Another example of an application area is spam detection, a field in which there are several learning protocols that can be employed to detect whether that new email is really from a Facebook friend or someone phishing for personal data. “Supervised learning” techniques can take a batch of labeled data—emails that are identified as spam or not spam—and learn enough characteristics to determine whether future emails are spam. But what about unlabeled data, or a mix of labeled and unlabeled, which must be handled through “semi-supervised learning?”

“Going through and labeling a bunch of emails as spam or not spam is time-consuming and inefficient,” says Balcan.“Semi-supervised learning can provide a huge advantage over supervised learning by using information from unlabeled data as well. Another potentially even better approach is ‘active learning,’ where the computer takes a lot of emails but asks the user only for labels of a few, specially chosen messages, which are selected using a computer algorithm.

“This can save the user a substantial amount of effort,” she says.“More generally, in my work I look at these questions from a foundational perspective, trying to develop an understanding of when the different kinds of learning protocols would help and why.”

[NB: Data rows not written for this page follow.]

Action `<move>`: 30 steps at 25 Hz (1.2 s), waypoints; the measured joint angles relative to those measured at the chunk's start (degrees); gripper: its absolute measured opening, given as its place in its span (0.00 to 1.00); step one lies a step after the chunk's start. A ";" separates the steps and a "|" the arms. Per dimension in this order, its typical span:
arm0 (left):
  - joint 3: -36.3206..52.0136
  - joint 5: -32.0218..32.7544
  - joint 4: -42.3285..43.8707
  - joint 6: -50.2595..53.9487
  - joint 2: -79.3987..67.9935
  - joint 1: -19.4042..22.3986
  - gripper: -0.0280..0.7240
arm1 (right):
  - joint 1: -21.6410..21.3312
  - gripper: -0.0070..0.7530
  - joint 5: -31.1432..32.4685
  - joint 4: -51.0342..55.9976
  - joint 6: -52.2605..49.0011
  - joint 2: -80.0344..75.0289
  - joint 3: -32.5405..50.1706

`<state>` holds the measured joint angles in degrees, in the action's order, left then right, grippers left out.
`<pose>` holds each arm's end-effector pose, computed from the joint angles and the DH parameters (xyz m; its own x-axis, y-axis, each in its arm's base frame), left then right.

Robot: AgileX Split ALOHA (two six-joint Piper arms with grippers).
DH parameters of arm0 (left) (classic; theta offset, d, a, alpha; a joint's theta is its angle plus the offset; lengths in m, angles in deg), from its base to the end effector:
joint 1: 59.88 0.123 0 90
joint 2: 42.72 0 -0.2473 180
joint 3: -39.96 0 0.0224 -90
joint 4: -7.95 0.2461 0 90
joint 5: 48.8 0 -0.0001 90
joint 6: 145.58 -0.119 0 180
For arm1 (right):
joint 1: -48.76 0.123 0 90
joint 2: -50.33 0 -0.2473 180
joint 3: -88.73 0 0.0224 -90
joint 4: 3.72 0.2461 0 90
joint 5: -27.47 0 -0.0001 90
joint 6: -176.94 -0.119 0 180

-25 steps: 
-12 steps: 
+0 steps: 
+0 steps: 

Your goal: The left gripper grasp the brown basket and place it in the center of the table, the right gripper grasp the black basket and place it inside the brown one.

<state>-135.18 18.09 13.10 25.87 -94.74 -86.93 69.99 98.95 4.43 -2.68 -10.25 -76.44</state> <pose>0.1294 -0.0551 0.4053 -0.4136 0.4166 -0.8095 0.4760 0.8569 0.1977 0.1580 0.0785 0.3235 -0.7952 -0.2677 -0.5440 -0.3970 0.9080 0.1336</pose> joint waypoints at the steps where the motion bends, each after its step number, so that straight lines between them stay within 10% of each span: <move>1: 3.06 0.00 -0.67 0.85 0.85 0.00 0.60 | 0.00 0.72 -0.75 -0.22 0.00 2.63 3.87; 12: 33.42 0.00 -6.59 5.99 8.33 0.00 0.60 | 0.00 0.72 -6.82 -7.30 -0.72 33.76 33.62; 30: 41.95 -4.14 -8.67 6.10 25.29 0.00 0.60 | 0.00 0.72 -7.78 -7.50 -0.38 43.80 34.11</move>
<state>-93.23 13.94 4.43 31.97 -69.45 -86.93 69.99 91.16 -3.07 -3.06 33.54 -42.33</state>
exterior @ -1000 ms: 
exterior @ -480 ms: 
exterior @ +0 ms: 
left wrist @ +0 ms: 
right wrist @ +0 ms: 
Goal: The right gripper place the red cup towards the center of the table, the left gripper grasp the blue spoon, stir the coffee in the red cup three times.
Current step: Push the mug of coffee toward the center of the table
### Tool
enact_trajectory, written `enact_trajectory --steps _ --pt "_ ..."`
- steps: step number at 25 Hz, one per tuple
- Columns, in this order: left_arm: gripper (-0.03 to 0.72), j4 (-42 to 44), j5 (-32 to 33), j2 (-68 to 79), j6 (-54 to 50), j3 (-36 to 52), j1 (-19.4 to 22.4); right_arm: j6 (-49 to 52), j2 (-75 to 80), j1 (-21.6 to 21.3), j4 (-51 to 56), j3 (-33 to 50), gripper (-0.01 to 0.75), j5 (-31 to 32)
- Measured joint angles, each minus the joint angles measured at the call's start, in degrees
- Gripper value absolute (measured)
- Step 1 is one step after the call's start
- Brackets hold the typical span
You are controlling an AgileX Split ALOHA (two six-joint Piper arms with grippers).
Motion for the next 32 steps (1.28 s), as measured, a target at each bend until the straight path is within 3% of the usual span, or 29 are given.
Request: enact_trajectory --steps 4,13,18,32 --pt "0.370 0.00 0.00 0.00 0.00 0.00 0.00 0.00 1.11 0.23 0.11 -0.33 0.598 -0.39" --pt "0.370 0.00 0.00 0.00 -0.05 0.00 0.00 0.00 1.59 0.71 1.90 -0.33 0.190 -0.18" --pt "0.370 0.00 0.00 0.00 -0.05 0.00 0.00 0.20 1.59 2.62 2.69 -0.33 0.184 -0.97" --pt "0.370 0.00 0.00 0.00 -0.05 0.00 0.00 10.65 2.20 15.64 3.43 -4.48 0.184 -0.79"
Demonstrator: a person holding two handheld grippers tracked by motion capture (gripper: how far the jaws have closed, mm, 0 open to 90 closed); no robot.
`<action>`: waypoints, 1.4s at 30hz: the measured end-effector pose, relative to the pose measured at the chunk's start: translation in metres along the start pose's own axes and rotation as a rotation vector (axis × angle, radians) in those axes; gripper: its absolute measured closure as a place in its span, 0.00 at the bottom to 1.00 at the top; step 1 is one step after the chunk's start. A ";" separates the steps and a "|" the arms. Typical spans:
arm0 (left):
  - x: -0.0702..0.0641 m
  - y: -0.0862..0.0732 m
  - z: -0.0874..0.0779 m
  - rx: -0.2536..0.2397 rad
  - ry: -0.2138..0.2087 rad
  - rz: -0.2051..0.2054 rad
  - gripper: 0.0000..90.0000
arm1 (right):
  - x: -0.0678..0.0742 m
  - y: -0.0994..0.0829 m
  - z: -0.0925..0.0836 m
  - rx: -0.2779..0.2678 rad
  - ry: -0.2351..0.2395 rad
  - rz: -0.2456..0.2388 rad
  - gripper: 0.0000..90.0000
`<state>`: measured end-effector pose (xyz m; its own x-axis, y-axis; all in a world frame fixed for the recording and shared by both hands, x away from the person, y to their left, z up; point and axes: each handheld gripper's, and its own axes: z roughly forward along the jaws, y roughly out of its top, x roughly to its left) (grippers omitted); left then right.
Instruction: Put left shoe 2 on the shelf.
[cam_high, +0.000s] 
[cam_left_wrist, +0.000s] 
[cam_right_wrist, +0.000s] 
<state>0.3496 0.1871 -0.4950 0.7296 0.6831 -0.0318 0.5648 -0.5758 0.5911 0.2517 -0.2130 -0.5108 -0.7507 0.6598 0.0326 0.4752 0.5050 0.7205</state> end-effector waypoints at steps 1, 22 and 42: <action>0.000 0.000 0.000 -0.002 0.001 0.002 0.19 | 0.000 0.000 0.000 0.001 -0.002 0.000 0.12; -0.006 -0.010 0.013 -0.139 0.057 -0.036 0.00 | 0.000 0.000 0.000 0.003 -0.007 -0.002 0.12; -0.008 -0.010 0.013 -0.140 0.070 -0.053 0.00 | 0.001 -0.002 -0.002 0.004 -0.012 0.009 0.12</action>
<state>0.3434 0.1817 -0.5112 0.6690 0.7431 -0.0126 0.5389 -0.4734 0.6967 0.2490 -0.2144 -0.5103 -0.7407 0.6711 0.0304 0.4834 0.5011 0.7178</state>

Growing up in Romania, Balcan at a young age had to find a suitable method for her own learning, as her precocious math skills surpassed the resources at hand. She enrolled at the University of Bucharest in 1996, majoring in both computer science and mathematics. By 2002, with bachelor’s and master’s degrees in hand, she left for the United States to study computer science at Carnegie Mellon University under Avrim Blum. Six years later she not only had her Ph.D. but also CMU’s coveted Distinguished Dissertation Award for her dissertation, “New Theoretical Frameworks for Machine Learning.”

“Nina's work was highly recommended by Avrim Blum, who is one of the world's leading experts on machine learning and game theory,” says Distinguished Professor Santosh Vempala of the School of Computer Science, who sat on Balcan’s thesis committee. “She has amazing energy and the vision to choose her own research directions, which often turn out to be novel for the field.”

Not long after arriving at Georgia Tech, Balcan received an NSF CAREER Award to pursue her research. She is affiliated with Vempala’s Algorithms & Randomness Center and ThinkTank (ARC), which pulls together faculty from across Georgia Tech to propose algorithmic solutions to vexing scientific problems. Balcan is a perfect fit for ARC, given her intellectual home at the convergence of three different disciplines, which she pursues not only in her research but also her teaching.

In fall 2010 Balcan taught a course in machine learning, game theory and optimization. It included students from five different Georgia Tech schools, including Math, Industrial & Systems Engineering (ISyE) and Electrical & Computer Engineering  (as well as, of course, Computer Science). All that was required was a level of “mathematical maturity” on the students’ part, Balcan says.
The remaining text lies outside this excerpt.